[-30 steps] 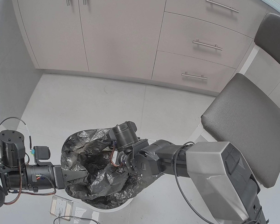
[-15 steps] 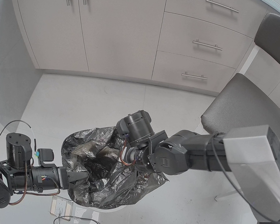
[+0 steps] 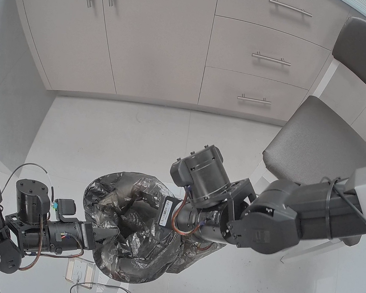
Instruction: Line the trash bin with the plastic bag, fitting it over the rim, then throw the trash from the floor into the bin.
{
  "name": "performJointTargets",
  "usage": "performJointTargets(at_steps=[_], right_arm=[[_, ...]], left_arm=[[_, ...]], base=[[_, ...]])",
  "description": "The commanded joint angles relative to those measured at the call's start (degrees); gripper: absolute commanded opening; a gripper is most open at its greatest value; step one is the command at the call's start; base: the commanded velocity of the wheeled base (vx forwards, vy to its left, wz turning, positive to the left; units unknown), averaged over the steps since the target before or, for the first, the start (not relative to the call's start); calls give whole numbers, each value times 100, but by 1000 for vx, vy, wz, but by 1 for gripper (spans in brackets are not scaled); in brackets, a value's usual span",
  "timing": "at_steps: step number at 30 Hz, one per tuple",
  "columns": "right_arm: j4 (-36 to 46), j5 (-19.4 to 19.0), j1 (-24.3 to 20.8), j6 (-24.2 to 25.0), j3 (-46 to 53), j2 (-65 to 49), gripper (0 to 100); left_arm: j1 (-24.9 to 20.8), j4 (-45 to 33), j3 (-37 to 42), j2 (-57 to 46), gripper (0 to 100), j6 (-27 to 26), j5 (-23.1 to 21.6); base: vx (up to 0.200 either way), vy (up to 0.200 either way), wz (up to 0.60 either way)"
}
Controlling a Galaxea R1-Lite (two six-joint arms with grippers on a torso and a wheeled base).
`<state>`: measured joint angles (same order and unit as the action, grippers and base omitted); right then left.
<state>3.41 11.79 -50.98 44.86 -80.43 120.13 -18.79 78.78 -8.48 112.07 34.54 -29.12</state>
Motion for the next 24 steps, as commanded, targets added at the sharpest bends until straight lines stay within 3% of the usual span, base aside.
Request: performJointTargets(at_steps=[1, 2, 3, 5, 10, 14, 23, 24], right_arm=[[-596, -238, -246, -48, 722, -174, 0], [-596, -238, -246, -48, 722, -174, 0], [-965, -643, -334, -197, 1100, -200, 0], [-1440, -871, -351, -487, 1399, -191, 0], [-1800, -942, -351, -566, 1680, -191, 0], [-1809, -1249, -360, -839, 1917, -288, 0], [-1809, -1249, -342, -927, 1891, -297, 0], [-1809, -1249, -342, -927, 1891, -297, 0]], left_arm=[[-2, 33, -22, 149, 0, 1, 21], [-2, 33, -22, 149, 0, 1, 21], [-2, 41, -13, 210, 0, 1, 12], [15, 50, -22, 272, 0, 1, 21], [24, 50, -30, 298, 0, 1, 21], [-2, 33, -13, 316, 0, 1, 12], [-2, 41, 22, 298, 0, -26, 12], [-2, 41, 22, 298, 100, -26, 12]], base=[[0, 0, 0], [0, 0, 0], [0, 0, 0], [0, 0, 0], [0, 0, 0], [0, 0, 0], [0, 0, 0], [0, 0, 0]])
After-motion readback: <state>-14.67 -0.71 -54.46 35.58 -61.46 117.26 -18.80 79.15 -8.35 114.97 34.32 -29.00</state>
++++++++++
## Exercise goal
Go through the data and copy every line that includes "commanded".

## Output of the exercise
  "description": "The commanded joint angles relative to those measured at the call's start (degrees); gripper: absolute commanded opening; a gripper is most open at its greatest value; step one is the command at the call's start; base: the commanded velocity of the wheeled base (vx forwards, vy to its left, wz turning, positive to the left; units unknown), averaged over the steps since the target before or, for the first, the start (not relative to the call's start); calls give whole numbers, each value times 100, but by 1000 for vx, vy, wz, but by 1 for gripper (spans in brackets are not scaled); in brackets, a value's usual span",
Motion for the next 24 steps, as commanded, targets added at the sharpest bends until straight lines stay within 3% of the usual span, base aside.

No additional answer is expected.